In the 1970s and 1980s, a number of Harlem’s main streets and thoroughfares that carry notable commercial and/or cultural significance were co-named after notable figures in African American culture (interesting to note: these honorees are all men). The most significant tributes are listed below. To learn more, or to look up those who are honored with street designations in your own neighborhood, check out these resources:
1974 – Seventh Ave – Adam Clayton Powell, Jr. Boulevard
In 1974, New York’s City Council voted to rename the stretch of 7th Avenue in Harlem between 110th Street and 155th Street “Adam Clayton Powell Jr. Boulevard.” An influential pastor and politician, Powell was the first person of African American descent to be elected from New York to Congress. Powell represented Harlem in the House of Representatives for nearly three decades.
1987 – Lenox Avenue – Malcolm X Boulevard
Originally part of Sixth Avenue, Lenox Avenue was renamed in 1887 for philanthropist James Lenox. A full century later, Dr. Betty Shabazz, the widow of Malcolm X, lobbied Mayor Ed Koch to change the name of the Avenue. In 1987, all of Lenox Avenue was co-named “Malcolm X Boulevard” in recognition of the slain leader who considered Harlem to be his home.
1977 – Eighth Avenue – Frederick Douglass Avenue
In 1977, the segment of Eighth Avenue that runs north of Central Park was renamed “Frederick Douglass Boulevard.” An homage to the abolitionist, writer, and former slave, Douglass’ avenue designation extends to Harlem River Drive above 155th Street and terminates at the site of the former Polo Grounds.
1984 – 125th Street – Dr. Martin Luther King, Jr. Boulevard
Since 1984, Harlem’s main thoroughfare, 125th Street, has paid tribute to the Reverend Dr. Martin Luther King, Jr. Much of King’s civil rights work took place in the neighborhood, so it is fitting for Harlem’s cultural artery to be named for him.

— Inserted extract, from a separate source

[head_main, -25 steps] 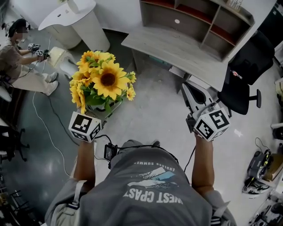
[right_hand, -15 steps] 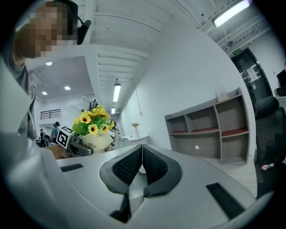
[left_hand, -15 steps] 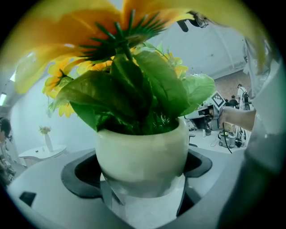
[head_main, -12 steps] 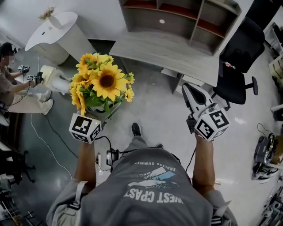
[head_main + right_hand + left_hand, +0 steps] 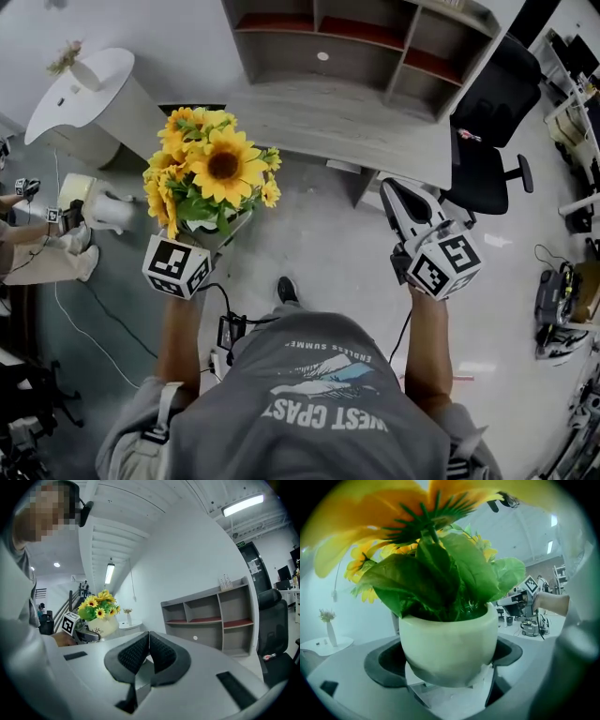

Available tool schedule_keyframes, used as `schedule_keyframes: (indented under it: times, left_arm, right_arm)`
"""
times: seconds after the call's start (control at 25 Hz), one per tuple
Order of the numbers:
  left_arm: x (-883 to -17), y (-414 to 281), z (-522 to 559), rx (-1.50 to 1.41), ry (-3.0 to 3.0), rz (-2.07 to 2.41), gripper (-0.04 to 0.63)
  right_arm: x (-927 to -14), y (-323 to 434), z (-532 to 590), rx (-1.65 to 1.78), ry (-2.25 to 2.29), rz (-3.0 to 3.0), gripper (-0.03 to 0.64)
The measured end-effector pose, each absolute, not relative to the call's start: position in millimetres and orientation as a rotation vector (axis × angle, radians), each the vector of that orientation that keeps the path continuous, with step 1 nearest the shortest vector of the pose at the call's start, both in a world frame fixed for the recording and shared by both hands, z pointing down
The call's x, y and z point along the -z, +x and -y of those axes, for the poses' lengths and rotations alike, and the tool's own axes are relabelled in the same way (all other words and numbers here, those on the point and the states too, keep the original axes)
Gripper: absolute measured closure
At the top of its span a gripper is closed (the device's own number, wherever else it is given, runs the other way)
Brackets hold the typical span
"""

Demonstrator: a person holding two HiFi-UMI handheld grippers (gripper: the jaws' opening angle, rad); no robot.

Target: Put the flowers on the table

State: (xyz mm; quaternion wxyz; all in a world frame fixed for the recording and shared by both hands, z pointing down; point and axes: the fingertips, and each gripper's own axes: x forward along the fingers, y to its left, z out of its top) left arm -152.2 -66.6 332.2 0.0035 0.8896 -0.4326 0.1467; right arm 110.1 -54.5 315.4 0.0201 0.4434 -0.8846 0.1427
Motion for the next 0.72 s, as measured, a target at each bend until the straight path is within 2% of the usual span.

As a 2007 article in Gotham Gazette articulates, some New Yorkers believe that the City Council wastes time and energy creating co-names for streets that “most people will never use (Avenue of the Americas, for one).” Is the council wasting its time? Perhaps. On the other hand, street naming is not a trivial matter. The power to name gives the city council–and thus, NYC itself–the ability not only to award honors, but to rewrite history, too. The renaming tradition positions New York City amid complex issues related to power and historical narratives: who gets to tell whose story? Who determines who’s a local hero? Relevant and timely questions, indeed.